● **TASK PROMPT**
One number is the whole answer: the tally of lines in the records that include the word "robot".

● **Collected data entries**
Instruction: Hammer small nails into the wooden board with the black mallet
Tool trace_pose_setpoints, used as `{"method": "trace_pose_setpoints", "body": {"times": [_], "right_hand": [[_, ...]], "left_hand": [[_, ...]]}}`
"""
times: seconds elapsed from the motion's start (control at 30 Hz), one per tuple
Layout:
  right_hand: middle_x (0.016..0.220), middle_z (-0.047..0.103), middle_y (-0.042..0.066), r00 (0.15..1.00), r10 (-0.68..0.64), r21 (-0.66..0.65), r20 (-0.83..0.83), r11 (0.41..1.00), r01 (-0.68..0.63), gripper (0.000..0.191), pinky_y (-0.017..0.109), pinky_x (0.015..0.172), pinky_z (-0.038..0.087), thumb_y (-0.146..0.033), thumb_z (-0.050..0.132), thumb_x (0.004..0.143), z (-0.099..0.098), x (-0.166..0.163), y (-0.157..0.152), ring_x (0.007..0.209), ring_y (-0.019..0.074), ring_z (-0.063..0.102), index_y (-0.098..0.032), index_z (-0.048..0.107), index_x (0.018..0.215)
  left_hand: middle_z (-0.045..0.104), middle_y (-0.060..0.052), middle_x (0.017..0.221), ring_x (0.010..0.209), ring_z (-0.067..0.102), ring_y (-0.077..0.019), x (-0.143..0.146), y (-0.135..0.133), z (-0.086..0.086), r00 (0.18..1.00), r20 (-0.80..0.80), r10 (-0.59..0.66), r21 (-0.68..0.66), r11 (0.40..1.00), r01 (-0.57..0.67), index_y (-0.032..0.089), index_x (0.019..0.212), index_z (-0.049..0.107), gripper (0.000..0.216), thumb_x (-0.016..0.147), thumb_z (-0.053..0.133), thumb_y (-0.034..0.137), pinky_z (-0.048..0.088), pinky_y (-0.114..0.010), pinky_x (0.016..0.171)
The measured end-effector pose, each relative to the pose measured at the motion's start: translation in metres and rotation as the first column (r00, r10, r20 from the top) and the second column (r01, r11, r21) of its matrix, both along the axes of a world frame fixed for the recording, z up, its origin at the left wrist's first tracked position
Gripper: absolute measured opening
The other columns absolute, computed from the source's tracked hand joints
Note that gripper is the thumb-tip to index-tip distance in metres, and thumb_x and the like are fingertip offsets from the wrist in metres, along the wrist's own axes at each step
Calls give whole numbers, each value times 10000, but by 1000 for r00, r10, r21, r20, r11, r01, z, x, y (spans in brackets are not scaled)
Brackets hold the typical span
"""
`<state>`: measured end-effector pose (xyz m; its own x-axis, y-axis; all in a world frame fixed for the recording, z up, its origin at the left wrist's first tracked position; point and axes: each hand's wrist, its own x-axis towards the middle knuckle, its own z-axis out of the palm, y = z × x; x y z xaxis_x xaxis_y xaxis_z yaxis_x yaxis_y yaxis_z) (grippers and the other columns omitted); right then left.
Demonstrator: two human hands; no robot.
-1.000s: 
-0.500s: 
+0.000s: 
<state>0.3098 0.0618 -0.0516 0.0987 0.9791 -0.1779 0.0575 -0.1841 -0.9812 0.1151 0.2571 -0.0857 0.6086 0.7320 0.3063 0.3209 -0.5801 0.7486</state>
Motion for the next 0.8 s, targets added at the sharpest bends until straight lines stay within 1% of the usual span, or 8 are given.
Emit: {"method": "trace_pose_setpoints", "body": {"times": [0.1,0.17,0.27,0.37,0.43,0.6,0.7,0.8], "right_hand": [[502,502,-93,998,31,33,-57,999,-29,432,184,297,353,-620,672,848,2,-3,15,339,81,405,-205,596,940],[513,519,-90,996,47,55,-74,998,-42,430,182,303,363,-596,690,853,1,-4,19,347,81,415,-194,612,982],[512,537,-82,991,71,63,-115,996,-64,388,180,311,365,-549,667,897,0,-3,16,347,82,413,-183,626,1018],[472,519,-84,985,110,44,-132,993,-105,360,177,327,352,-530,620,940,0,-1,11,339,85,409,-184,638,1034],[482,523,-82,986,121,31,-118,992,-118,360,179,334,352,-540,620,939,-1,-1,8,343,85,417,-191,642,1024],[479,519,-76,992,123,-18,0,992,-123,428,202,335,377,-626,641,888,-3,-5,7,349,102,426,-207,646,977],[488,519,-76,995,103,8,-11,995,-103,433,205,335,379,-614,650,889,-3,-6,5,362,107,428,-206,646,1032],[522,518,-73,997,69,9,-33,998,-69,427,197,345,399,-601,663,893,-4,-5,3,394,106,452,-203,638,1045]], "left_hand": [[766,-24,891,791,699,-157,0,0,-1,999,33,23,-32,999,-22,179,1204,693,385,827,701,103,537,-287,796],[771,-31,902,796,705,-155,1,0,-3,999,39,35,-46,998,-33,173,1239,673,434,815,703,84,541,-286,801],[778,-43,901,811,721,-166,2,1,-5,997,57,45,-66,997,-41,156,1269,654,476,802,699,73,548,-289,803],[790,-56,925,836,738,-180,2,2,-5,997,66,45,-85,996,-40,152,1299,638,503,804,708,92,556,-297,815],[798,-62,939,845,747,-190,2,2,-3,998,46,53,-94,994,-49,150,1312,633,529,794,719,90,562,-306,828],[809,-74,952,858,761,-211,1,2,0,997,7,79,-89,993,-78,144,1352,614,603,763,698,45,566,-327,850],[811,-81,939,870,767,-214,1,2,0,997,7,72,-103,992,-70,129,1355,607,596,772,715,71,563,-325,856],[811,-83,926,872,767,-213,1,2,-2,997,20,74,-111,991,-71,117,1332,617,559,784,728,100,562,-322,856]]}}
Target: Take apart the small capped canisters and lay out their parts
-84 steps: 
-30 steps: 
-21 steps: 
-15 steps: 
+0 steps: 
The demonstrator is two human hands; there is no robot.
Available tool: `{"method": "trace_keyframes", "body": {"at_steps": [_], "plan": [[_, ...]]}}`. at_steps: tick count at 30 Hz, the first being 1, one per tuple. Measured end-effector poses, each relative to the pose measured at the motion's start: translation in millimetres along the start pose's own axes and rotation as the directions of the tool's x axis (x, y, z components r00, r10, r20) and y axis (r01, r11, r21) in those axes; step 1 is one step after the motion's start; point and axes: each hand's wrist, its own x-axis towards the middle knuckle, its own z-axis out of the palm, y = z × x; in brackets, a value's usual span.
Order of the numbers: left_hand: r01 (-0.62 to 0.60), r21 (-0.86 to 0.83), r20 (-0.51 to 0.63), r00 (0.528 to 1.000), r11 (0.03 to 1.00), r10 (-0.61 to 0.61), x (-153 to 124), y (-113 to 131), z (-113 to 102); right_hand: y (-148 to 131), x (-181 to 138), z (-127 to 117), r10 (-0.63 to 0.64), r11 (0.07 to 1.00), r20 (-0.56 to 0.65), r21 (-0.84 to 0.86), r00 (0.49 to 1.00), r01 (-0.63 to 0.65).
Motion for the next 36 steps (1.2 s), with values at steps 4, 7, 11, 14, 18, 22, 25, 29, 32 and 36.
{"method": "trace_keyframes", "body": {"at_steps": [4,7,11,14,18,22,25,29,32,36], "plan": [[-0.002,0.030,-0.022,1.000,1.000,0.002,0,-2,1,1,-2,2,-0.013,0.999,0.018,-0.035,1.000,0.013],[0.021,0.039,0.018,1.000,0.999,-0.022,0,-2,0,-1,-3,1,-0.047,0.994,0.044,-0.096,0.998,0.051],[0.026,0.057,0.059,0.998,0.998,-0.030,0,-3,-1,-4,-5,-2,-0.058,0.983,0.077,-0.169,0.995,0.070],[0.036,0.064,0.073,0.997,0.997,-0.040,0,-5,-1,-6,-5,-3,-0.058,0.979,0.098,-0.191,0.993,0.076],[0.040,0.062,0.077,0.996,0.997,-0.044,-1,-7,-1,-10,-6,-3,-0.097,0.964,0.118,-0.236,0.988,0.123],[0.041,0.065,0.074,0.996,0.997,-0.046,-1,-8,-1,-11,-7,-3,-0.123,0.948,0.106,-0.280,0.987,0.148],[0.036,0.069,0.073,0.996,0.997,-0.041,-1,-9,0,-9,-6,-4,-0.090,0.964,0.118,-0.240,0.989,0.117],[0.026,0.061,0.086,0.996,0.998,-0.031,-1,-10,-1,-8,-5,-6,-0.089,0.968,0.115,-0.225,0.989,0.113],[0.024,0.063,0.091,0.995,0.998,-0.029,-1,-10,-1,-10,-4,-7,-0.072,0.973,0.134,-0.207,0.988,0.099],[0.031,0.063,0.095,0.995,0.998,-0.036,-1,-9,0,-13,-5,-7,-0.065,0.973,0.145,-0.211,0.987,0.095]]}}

● **SOLUTION TO THE PROBLEM**
2